Bar Plot of Bathrooms and Median Price

library(ggplot2)
agg1 <- aggregate(store.df$price, by=list(store.df$bathrooms), FUN = median)
names(agg1) <- c("Bathrooms","Median_Price")

p <- ggplot(agg1, aes(Bathrooms, Median_Price))
p +geom_bar(stat = "identity", colour="white", fill = "purple")

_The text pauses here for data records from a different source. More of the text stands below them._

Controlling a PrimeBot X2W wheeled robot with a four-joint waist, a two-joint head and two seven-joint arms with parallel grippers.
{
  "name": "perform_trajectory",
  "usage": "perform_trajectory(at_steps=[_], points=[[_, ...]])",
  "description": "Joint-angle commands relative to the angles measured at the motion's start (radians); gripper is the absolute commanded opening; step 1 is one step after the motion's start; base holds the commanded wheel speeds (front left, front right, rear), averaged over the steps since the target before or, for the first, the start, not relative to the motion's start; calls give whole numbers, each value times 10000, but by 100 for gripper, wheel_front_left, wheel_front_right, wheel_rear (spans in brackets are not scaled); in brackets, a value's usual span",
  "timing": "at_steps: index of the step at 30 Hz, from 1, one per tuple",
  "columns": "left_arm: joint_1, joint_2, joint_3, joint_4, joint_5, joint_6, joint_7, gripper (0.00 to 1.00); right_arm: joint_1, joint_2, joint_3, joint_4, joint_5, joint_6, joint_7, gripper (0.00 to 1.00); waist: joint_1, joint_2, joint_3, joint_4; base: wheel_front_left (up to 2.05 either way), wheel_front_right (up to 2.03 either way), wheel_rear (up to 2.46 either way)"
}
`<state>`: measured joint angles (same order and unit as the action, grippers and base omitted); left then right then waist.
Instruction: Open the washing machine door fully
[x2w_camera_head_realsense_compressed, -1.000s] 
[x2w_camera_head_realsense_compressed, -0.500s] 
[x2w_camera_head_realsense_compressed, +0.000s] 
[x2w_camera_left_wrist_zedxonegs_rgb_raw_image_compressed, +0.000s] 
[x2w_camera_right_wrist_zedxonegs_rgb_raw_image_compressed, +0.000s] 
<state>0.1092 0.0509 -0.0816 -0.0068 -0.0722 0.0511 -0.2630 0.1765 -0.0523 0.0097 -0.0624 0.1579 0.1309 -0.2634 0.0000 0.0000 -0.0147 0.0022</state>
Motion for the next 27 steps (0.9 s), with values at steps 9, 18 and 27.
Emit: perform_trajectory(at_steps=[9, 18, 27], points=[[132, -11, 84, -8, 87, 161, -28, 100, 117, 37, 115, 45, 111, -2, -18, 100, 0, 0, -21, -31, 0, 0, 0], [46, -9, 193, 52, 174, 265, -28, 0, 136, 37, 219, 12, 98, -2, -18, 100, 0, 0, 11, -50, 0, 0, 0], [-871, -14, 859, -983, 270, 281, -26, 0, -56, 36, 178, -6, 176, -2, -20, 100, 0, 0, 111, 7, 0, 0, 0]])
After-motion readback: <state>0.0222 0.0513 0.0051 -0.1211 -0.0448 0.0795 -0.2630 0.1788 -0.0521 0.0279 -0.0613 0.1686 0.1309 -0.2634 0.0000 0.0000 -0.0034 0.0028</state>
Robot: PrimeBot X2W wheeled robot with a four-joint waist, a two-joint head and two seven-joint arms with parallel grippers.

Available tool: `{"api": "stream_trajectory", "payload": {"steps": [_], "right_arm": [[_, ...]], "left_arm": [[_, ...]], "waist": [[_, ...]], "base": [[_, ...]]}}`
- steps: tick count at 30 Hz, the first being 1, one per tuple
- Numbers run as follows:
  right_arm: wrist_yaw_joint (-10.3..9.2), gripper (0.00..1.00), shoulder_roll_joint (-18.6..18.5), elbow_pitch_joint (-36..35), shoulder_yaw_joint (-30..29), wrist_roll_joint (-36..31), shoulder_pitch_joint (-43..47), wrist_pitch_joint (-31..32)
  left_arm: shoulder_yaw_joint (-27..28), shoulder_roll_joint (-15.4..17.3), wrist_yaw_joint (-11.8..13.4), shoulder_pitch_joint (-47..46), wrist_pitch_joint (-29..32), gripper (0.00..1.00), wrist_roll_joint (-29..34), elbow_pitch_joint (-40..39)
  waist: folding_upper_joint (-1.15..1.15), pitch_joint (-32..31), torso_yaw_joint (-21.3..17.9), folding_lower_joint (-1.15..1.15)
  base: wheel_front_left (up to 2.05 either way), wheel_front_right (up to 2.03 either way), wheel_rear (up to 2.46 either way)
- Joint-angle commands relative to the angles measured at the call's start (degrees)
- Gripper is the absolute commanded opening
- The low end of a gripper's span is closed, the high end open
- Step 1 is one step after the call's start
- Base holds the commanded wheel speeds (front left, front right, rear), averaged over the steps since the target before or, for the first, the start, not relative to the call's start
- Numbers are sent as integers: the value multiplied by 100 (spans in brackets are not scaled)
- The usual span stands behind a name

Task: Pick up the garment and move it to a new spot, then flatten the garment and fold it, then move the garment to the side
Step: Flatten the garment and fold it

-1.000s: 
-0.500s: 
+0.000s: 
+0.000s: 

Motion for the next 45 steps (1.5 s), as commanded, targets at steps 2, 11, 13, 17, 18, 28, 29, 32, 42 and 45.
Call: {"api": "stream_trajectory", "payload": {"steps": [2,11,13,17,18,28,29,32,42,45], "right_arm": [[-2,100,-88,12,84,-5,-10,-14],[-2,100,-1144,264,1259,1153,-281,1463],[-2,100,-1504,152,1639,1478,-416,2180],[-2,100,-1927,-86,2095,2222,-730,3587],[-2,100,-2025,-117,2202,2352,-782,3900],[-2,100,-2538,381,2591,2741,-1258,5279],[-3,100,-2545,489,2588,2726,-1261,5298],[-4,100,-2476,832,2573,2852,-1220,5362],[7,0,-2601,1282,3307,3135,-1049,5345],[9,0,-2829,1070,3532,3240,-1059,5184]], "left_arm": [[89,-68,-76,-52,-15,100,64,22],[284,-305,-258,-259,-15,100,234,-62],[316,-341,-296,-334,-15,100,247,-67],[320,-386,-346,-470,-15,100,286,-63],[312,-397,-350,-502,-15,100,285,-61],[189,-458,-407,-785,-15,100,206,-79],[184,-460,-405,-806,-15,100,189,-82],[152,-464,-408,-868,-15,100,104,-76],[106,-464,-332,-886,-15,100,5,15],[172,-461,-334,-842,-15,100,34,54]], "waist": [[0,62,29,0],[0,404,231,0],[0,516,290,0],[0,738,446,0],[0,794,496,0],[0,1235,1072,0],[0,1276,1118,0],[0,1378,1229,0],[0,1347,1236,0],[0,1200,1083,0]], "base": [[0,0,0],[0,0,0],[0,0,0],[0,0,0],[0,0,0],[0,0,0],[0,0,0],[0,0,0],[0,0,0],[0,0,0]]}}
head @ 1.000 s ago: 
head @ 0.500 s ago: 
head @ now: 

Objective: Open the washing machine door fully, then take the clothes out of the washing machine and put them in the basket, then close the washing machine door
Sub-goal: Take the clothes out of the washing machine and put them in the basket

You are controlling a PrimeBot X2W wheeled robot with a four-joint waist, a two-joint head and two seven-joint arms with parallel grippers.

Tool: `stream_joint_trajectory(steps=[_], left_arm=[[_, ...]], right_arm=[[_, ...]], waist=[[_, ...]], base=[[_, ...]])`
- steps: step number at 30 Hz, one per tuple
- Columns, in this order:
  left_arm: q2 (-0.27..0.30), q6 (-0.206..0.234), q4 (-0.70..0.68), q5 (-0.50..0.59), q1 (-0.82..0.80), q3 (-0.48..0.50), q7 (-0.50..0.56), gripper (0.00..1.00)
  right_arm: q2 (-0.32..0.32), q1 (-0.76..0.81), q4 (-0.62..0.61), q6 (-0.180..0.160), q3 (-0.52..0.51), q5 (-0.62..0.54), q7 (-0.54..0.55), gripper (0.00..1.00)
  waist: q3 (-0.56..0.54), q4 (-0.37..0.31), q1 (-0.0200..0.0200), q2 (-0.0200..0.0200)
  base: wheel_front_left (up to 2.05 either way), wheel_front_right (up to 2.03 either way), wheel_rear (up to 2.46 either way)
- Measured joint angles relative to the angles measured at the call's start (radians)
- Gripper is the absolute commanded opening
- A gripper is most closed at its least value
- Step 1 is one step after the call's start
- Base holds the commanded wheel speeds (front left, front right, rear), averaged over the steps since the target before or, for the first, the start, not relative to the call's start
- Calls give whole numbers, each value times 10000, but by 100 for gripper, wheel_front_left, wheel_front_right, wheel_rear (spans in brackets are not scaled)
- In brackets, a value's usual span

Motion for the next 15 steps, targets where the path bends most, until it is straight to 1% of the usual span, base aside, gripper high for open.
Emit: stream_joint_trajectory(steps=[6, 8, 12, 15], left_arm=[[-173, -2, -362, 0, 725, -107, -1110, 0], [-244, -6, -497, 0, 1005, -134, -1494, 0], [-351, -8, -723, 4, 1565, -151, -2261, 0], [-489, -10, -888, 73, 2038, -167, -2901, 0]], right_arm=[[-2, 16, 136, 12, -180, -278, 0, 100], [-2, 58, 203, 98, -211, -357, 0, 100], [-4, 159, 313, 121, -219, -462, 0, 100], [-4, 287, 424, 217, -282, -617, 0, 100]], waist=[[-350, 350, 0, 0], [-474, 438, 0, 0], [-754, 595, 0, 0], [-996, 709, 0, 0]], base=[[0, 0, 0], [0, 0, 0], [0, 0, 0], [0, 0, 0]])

Bar Plot of Grade and Median Price

library(ggplot2)
agg1 <- aggregate(store.df$price, by=list(store.df$grade), FUN = median)
names(agg1) <- c("Grade","Median_Price")

p <- ggplot(agg1, aes(Grade, Median_Price))
p +geom_bar(stat = "identity", colour="white", fill = "orange")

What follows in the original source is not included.